The presentation sought to answer the role of the CBK in regulation and oversight of mobile money services under the National Payment Systems (NPS) Act.
Njoroge said before approving any mobile-based banking product, the CBK considers the reasonableness of the proposed charges, the market rate for similar products, government’s policy in fostering a market-oriented economy, inflation rate and the risks relating to the proposed products.
This way, a number of consumer issues are addressed before the product is allowed to the market.
Since these are regulated, any that violates the laid down procedures and operate outside the law can easily be punished through a withdrawal of licenses.
Dr. Njoroge says there are a number of complaints regarding digital players not regulated.

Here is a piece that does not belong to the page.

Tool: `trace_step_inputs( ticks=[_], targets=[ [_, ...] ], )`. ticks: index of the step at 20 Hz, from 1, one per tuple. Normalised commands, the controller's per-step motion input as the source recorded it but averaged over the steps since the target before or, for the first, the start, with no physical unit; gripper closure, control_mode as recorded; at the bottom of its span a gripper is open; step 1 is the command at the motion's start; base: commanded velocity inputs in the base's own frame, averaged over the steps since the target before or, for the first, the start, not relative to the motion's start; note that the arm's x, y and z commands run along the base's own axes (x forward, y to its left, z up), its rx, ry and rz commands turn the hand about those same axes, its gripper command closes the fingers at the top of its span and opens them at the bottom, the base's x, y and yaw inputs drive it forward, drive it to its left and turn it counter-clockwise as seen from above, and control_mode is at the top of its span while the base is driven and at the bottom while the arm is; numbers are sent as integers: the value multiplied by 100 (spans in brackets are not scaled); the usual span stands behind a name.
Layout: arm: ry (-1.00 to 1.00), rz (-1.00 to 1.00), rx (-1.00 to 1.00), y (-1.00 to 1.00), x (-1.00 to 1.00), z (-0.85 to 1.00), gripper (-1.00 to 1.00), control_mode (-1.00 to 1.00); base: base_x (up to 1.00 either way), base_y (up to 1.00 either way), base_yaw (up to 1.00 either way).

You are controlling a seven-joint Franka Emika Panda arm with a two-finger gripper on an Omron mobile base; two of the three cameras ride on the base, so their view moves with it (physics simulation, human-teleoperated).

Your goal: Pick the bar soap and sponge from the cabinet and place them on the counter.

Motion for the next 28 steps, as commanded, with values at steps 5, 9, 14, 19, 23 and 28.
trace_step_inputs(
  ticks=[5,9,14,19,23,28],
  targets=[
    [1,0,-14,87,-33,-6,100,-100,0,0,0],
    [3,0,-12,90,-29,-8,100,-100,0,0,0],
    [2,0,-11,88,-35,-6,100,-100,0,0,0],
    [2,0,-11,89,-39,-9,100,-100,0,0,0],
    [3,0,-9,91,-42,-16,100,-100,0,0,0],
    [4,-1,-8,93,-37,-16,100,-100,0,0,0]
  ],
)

“Concerns have arisen on issues such as data privacy, source of funds and consumer protection,” He said adding that some of the consumer protection concerns include high-interest rates or transaction fees, multiple borrowing from different lenders, non-disclosure of pricing or terms and lack of complaints or dispute resolution mechanism.
Mobile loans have become a hit in the country due to their accessibility and ease of application. Hundreds of thousands of Kenyans are using them every month to support their businesses and meet emergencies.
Women in Gikomba and small and medium enterprises around the country turn to mobile loans to help fund their daily inventory and pay later.
The CBK has warned that is will soon crackdown on unlicensed lenders who are spoiling the name for others. On its part, the information ministry says the provision of mobile financial services are made possible through technological advancement.
“This has led to some form of convergence between the telecommunication and financial sectors necessitating the co-regulatory approach being implemented through collaboration between the Communications Authority of Kenya (CA), which is the ICT regulatory Authority, and the Central Bank of Kenya, the financial regulatory authority,” the ministry said in its written memorandum.